Станислав Янович стоял рядом, в его лице светилась строгая уверенность и добрая серьезность. Это помогло Алешке справиться с эмоциями: он взял себя в руки и уже спокойнее проговорил:
— Она уехала, она в Москве, я поеду за ней.
— Нет, Алеша, ты должен уважать ее желания. Если бы она хотела сейчас быть с тобой, она бы не уехала.
— Не понимаю, почему? Почему она не хочет, чтобы я был рядом? Я же люблю ее, и она меня любит, я уверен в этом.
— Она действительно любит тебя, но, видно, ей надо сейчас побыть одной.
— Я еду, — упрямо повторил Алешка.
Он положил трубку и тут же снова поднял ее, набрал номер телефона Андрея Какошина. После третьего гудка в трубке послышался заспанный бас журналиста:
— Если это не пожар или наводнение, я вас убью.
— Пожар, — ответил Алешка. — Проснись наконец, ты мне нужен!

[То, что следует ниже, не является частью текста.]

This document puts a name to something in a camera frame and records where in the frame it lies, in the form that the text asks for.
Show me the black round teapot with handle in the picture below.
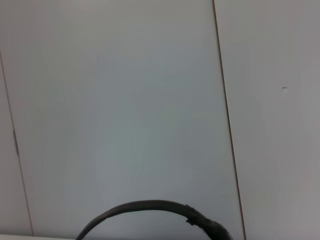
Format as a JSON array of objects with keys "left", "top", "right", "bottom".
[{"left": 74, "top": 199, "right": 235, "bottom": 240}]

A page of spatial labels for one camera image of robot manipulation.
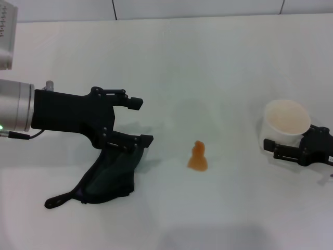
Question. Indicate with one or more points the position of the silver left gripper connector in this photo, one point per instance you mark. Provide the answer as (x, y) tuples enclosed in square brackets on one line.
[(48, 86)]

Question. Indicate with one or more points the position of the white paper cup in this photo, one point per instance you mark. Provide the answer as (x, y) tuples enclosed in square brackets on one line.
[(281, 132)]

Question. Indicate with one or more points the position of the orange liquid stain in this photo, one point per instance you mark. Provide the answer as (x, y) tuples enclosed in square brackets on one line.
[(197, 161)]

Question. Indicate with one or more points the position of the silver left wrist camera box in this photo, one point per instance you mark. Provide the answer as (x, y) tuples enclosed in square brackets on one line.
[(6, 31)]

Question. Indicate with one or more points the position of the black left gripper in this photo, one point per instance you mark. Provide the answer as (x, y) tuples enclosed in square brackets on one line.
[(70, 114)]

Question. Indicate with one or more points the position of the dark blue rag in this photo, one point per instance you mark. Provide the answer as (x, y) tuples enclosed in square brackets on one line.
[(109, 179)]

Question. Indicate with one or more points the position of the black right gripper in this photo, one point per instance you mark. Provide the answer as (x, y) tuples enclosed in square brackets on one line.
[(316, 151)]

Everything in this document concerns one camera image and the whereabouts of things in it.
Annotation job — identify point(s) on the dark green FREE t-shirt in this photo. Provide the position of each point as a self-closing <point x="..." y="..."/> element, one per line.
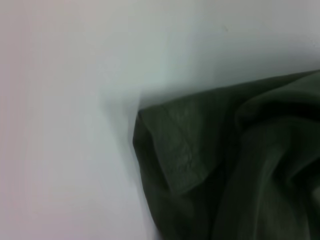
<point x="237" y="162"/>

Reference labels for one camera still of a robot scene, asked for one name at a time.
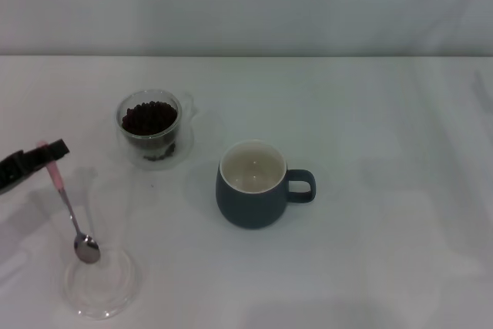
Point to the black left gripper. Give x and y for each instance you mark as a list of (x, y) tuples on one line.
[(9, 175)]

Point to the dark green ceramic mug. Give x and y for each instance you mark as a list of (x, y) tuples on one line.
[(246, 209)]

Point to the clear glass saucer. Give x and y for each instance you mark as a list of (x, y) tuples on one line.
[(111, 290)]

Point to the clear double-wall glass cup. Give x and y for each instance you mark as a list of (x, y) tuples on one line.
[(129, 140)]

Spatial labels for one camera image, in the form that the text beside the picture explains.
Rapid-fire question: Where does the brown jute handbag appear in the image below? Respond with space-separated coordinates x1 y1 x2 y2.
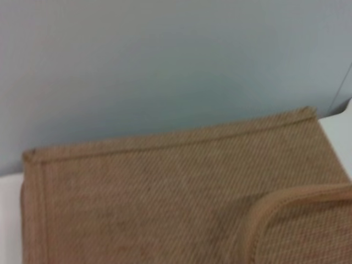
20 106 352 264

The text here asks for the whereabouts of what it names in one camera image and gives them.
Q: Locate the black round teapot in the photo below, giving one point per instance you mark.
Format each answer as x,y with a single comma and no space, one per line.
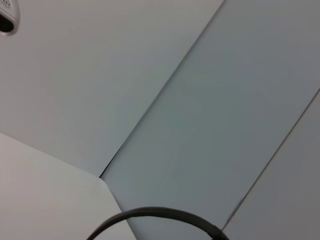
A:
155,212

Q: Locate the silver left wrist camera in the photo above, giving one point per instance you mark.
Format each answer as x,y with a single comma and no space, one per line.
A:
12,22

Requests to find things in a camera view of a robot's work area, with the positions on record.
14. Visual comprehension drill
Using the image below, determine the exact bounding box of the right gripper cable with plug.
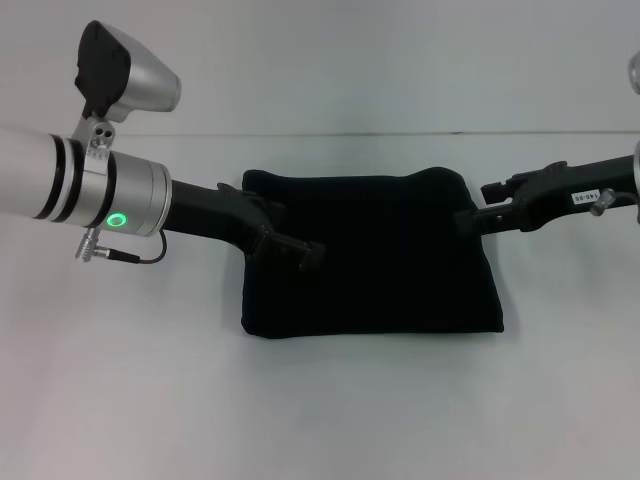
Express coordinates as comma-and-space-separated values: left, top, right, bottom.
588, 187, 640, 227

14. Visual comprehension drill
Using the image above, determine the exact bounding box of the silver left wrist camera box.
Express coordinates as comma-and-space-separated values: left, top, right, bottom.
72, 18, 183, 162

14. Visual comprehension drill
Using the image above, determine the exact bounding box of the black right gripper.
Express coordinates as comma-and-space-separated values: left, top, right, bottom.
452, 153, 639, 240

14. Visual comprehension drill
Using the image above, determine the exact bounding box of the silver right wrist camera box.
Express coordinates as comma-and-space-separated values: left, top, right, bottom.
626, 48, 640, 97

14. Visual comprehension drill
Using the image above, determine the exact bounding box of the gripper cable with plug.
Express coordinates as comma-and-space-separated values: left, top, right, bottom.
588, 187, 640, 227
73, 231, 168, 265

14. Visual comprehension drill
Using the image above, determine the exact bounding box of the black shirt with FREE print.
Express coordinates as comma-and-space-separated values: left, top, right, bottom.
239, 166, 506, 342

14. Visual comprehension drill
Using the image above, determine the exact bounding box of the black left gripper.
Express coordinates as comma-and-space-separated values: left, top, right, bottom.
166, 177, 327, 272

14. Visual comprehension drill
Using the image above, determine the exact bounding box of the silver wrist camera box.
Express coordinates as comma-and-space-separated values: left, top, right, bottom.
72, 18, 183, 162
626, 48, 640, 97

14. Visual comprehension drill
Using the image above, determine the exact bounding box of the left gripper cable with plug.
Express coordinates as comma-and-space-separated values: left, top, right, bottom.
73, 231, 168, 265

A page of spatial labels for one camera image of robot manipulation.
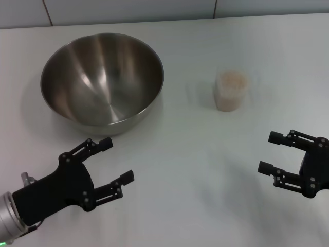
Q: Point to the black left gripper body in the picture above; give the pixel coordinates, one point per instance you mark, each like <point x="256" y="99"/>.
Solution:
<point x="59" y="187"/>

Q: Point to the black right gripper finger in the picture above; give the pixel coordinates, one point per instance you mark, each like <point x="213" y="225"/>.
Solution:
<point x="276" y="137"/>
<point x="267" y="167"/>

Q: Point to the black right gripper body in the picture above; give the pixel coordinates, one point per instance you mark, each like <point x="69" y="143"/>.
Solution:
<point x="317" y="169"/>

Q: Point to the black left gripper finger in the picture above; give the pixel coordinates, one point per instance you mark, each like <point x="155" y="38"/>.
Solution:
<point x="104" y="144"/>
<point x="127" y="177"/>

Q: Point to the stainless steel mixing bowl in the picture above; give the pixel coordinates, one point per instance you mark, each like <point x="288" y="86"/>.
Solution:
<point x="102" y="82"/>

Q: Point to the clear plastic measuring cup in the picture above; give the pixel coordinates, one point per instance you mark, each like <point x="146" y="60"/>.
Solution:
<point x="231" y="92"/>

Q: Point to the white rice grains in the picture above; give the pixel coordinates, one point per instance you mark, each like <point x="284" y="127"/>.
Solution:
<point x="232" y="82"/>

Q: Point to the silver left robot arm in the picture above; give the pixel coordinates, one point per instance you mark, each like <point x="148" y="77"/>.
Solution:
<point x="7" y="216"/>

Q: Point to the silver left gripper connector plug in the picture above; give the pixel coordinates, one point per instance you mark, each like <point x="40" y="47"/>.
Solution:
<point x="26" y="178"/>

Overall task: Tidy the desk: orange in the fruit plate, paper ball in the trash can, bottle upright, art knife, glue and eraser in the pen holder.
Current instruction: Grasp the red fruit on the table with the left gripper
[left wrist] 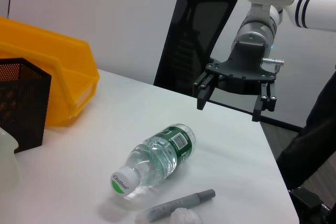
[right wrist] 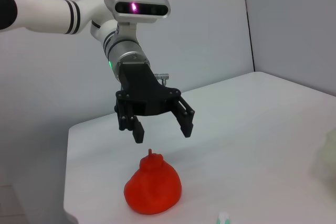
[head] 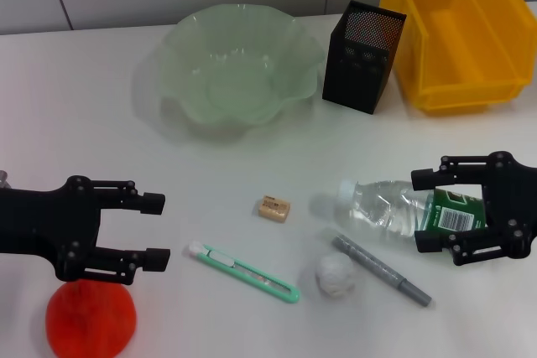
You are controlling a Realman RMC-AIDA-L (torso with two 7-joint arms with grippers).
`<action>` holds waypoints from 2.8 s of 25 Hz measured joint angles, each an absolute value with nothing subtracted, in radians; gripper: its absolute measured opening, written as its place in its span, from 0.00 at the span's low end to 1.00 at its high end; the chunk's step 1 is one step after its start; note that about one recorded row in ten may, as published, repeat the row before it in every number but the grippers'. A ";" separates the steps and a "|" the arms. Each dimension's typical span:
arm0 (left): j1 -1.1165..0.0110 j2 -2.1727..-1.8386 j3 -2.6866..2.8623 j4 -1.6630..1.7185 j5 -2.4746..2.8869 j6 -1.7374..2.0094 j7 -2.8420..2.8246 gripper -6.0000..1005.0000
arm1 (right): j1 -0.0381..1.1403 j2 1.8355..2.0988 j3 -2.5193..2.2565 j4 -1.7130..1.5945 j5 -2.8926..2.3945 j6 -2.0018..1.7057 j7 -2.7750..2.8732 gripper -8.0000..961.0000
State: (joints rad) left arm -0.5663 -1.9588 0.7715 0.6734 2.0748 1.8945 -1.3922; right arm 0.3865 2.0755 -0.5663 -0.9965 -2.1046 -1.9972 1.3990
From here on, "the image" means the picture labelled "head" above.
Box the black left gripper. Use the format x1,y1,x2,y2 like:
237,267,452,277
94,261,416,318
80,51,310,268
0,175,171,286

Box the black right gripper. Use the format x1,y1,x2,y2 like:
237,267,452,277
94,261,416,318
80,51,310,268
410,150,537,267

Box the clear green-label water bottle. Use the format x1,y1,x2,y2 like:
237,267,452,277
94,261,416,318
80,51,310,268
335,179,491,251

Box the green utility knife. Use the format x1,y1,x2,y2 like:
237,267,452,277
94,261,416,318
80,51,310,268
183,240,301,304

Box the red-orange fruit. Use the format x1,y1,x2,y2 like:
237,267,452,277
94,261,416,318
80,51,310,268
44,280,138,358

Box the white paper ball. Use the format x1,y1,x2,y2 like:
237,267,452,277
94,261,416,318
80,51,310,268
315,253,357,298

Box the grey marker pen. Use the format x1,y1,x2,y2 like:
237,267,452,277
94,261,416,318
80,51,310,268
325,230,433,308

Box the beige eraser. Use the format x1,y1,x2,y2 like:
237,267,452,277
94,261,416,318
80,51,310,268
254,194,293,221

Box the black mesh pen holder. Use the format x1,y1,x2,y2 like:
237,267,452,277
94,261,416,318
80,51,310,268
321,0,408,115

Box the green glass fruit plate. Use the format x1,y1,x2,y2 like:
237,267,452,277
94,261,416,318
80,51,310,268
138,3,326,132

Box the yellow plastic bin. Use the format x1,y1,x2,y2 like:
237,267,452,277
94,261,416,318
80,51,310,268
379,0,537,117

Возникла пауза, Андрей что-то соображал, потом спросил:
— Извините, я не расслышал, кому я нужен?
— Ты что, пьяный?
— Нет, я только что лег, — рявкнул Какошин.
— Тогда вставай. Ты можешь поехать со мной в Москву? Или дай мне свою машину.
— А где горит? — продолжал недоумевать Андрей.
— Кретин, как тебя держат в твоей газете! Лина в Москве, — продолжал горячиться Алешка.
— Корнилов, это ты? — наконец сообразил Андрей.
— Да я, я. Кто же еще может разговаривать с тобой столько времени?
Андрей сделал вид, что не заметил Алешкиной грубости, он почти проснулся и уже начал кое-что соображать. Минуту поколебавшись, он наконец произнес:
— Я доеду до тебя, а в столицу погонишь сам. Я не спал всю ночь, могу уехать не туда. Лады?
— Я люблю тебя, папарацци.
— Предпочитаю традиционные сексуальные отношения, — окончательно проснулся Андрей.
Алешка быстро собрал кое-какие вещи в своей комнате и спустился вниз. Из кухни выглянула Алла Георгиевна.